Cuando termine mi carrera  de inmediato comencé a trabajar en unas oficinas pequeñas me sentía muy contenta con mi trabajo y mi jefe un señor un poco mayor muy amable y respetuoso que tuvo la paciencia de contratar a una chica recién graduada y sin experiencia, por lo que recuerdo con total agradecimiento a “Don Memo”. Aunque fue ahí mismo donde me di cuenta de que yo quería cumplir un sueño más grande ir a Estados Unidos sueño por el cual me llenaba de toda clase de emociones con tan solo pensarlo ir allá trabajar, viajar y conocer, pero mi máximo orgullo lo que más me motivaba era poder ayudar a enviarles dinero a mi familia y a mi mama para que ella tuviera una mejor vida sin tantas apuraciones económicas eso me parecía una grandiosa idea. Para que con lo que yo les pudiera mandar, ella le pagara los estudios a mi hermano menor y a mis sobrinitos pequeños ayudarles en lo posible.

Así que un buen dia ya con mis ahorros listos y la bendición de mi madre me aventure a cruzar la frontera cosa que no fue nada sencilla pero gracias a Dios llegue a mi destino después de muchos días de caminar por el desierto y de muchas otras cosas; pues al fin ya estaba donde quería ahora empezaba lo realmente complicado conseguir un lugar para vivir y sin saber comunicarte con la gente, pero lo que si se me complico más fue conseguir un empleo y dominar el idioma.

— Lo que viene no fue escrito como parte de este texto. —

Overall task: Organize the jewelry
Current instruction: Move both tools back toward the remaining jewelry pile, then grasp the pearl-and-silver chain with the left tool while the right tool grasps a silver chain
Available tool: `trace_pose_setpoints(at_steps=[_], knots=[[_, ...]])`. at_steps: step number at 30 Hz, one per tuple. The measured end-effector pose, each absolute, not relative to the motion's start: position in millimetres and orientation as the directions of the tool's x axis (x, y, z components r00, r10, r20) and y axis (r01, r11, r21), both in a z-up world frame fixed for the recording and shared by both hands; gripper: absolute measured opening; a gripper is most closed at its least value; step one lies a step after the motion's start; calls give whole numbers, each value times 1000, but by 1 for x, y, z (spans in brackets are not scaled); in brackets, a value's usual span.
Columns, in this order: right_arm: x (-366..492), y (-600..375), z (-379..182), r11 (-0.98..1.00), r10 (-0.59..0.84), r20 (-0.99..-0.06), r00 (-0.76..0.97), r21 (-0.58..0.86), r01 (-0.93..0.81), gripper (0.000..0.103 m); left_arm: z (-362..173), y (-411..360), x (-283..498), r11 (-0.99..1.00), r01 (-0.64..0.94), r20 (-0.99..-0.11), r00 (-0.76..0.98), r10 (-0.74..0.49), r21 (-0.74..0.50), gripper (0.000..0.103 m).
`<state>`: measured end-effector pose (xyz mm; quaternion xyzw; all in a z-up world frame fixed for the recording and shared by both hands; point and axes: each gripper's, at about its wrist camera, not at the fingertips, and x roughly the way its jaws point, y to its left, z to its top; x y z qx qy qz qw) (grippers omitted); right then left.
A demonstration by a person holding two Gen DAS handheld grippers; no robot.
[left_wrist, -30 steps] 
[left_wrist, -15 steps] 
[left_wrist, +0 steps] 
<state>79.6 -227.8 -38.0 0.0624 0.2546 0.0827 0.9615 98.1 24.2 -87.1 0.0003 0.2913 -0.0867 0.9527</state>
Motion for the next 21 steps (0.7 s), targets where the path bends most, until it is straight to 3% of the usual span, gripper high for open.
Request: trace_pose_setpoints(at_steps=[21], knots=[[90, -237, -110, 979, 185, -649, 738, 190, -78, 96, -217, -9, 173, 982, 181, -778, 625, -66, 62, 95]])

Afortunadamente con el paso de los años no solo llegue a comprender el idioma ingles sino que ahora también lo hablo, y gozo de la fortuna de tener un excelente trabajo, motivo suficiente para siempre tener presente a mi familia y amigos a quienes adoro y apoyo en todo lo que está a mi alcance.

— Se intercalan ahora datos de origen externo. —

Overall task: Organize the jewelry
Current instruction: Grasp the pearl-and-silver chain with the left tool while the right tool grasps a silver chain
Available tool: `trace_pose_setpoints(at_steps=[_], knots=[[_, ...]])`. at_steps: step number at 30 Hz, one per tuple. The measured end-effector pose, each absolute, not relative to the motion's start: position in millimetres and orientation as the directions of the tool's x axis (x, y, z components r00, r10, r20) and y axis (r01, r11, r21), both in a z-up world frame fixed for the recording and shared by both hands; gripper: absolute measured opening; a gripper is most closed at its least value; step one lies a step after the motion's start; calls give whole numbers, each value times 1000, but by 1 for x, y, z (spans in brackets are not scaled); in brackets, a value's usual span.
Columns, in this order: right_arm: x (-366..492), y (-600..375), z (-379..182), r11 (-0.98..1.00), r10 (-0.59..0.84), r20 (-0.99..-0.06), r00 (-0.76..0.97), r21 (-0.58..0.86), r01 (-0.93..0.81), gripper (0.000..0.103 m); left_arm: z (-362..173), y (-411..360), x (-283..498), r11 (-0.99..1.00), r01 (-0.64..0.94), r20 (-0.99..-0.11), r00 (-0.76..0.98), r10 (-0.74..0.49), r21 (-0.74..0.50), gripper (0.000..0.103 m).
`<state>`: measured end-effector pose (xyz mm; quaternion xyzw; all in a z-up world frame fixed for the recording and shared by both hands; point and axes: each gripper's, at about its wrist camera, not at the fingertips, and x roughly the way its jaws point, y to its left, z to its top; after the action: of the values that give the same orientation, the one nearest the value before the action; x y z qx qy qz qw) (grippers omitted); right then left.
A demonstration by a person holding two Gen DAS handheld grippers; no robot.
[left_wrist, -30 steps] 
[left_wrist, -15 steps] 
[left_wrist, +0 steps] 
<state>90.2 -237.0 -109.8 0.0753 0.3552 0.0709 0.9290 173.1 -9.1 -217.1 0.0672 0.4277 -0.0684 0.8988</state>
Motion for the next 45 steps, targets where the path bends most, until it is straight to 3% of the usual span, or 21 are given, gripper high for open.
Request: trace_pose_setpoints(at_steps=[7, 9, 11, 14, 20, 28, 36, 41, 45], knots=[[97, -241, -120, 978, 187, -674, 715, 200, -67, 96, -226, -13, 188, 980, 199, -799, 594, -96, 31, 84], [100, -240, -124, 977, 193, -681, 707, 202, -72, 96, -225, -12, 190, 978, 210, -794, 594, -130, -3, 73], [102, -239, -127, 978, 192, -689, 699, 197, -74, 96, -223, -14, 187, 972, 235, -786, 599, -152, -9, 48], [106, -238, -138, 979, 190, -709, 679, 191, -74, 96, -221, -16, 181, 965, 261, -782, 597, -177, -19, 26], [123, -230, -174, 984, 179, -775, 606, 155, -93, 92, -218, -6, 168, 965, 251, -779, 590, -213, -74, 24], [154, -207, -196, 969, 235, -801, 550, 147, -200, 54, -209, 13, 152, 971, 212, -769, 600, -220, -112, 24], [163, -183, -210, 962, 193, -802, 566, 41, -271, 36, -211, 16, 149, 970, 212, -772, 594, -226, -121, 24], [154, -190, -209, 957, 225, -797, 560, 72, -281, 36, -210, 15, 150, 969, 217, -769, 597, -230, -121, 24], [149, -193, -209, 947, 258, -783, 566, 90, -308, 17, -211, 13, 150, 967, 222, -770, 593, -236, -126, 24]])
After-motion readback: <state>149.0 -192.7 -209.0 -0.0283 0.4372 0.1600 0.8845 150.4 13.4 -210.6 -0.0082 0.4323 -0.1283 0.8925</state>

Tengo una gran amiga a la que quiero mucho, nuestra amistad ha sido muy bonita y a pesar de la gran distancia que nos separa y el tiempo, ella siempre me ha hecho sentir cerca de mi gente al contarme de cada una de las personas que me interesan ya sean amigos en común o familiares ella se llama Marina.

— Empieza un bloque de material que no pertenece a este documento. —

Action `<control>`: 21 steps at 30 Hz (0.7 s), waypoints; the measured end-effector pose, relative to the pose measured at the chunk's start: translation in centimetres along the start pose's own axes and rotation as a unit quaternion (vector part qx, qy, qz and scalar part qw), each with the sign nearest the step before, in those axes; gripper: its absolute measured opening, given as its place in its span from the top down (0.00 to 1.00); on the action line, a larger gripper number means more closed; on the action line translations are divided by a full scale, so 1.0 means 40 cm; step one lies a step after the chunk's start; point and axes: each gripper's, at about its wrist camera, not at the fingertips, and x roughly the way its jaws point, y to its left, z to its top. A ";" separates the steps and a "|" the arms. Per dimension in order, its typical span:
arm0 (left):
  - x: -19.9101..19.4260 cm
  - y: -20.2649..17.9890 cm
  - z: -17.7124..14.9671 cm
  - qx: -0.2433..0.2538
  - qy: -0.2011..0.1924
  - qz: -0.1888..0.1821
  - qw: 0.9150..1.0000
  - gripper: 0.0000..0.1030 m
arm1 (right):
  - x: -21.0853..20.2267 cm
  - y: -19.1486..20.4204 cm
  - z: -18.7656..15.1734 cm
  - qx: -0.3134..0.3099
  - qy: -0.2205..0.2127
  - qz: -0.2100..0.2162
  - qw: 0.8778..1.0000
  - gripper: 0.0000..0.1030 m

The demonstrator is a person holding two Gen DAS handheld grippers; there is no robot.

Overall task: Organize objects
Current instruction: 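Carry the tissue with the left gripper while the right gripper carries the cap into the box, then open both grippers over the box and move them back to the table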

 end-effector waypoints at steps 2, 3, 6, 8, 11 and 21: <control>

Mari como le llamo cariñosamente; me ha insistido durante mucho tiempo en que tome unos días descanso y la visite, ella ya se ha hecho a la idea de alojarme en su casa puesto que, dice que no va a permitir que me quede en hoteles o casas de huéspedes.

Ya  que por lo que me cuenta la ciudad está totalmente cambiada del todo y que quizá me pierda por querer andar sola por las calles de la ahora conocida como Megalópolis, que para nada es igual a hace veinte años, en los cuales no he tenido la oportunidad de volver a mi amada tierra.

Voy a aprovechar que ya están muy próximas las fiestas patrias y me tomare unos días para darle la sorpresa de mi visita y no solo eso; también le daré el gusto de poder hospedarme como ella lo tiene planeado y así tener tiempo para recordar nuestras anécdotas.

Hoy le doy gracias a mi madre donde quiera que se encuentre por sus enseñanzas y por haber apoyado mis decisiones siempre y porque gracias a eso sigo felizmente soltera e independiente y puedo hacer todo lo que deseo y me gusta.